Project Goals of the TLS Pool

The TLS Pool responds to many problems in today’s world of security for applications. This section details what improvements may be expected.

An important motivation for the TLS Pool is to separate applications from security. Applications tend to focus on the functionality of their applications, and security tends to get in the way. This is due to the different mind sets of application developers and security experts. It is possible to have the best of both worlds by splitting the two coding efforts into different processes, and leave it to the operating system to keep them separate. All communication between the two mind sets now needs to happen over well-defined local protocols.

In terms of security, what this brings is the certainty that an application cannot contain unintended bypasses to such sensitive details as private keys or passwords. Without the separation, it might happen that a rogue plugin or a faulty JavaScript implementation leads the way from an adverse advertisement to secrets.

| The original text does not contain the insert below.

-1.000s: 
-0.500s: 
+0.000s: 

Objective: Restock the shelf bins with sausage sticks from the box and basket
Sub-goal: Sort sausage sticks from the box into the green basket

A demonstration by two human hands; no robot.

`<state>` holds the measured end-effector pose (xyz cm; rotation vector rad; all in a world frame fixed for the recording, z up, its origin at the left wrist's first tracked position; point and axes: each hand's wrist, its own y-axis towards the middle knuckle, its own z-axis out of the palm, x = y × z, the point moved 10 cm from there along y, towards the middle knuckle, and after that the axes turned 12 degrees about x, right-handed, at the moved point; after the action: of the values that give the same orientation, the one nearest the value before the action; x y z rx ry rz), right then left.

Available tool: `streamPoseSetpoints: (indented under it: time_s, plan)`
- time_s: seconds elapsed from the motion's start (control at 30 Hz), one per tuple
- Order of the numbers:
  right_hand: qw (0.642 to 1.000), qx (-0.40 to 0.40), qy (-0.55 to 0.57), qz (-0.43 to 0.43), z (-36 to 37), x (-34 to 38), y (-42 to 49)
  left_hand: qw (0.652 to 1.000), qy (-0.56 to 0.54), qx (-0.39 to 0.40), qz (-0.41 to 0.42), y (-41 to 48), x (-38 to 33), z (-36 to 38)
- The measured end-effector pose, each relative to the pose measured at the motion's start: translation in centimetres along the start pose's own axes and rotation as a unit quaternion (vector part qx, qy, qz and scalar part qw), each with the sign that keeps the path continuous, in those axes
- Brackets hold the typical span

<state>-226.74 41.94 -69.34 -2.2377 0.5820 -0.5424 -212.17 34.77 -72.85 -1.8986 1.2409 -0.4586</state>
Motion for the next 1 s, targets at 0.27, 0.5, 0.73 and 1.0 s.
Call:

In terms of functionality, this saves a lot of work to the application programmer; he can now assume that the TLS Pool will be installed, and any security setup done in there. So no juggling with certificates or keys, no users complaining about a missing form of authentication, and most importantly, no needs to update code in a hurry when a hard-to-understand form of attack is published.

To take the idea of separation of concerns even further, the TLS Pool does not even get direct access to secret and private keys; it employs PKCS #11 for that. The result is not just that protocols can be kept separate from sensitive keys, but also that a great variety of key storage solutions is available; there are many implementations of PKCS #11, each with their own security premises, and the TLS Pool can be configured on top of each of them. If your security policy requires the concealment of keys in a piece of hardware, then this is how you do it.

An interesting extra option that the use of PKCS #11 brings is that some solutions work over a network. This might be used to separately roll keys and certificates, which can be a great help with end-user rollouts of certificate hierarchies. In terms of our IdentityHub plans, we intend to standardise remote PKCS #11 and support web-based management of identities, certificates and keys.

Another explicit goal of the TLS Pool is centralisation of security. This may sound like it introduces a “single point of attack”, but in reality this is not different from everyday practice: there are hardly any applications with a switchable security backend. Having a central node for all things TLS means that it is possible to quickly replace a problematic TLS implementation with a new one. In current deployments, work may have to be done on a lot of individual application; and each will have its own style of configuring TLS, so that can be very frustrating — especially when in a hurry.

The TLS Pool can easily be configured by automatic software, so as to support provisioning of security settings. When a problem with TLS occurs, a quick change by an operator may lead to immediate changes to many independent installations. This is of course a choice to be made; it is equally possible to administer the TLS Pool by hand, but even then the advantage remains that it is one setting that applies to all programs that deploy the TLS Pool and that the changes are consistent for all TLS Pool setups.

Finally, the TLS Pool aims at being innovative where cryptography is concerned. The intention is to have as many facilities ready for use, and to leave it to administration to make a selection. An individual TLS implementation in one application is not helpful in raising the bar in a security policy, but having a common ground with many facilities available to all means that it is possible to actually pitch for a higher level of security in policies and in practice.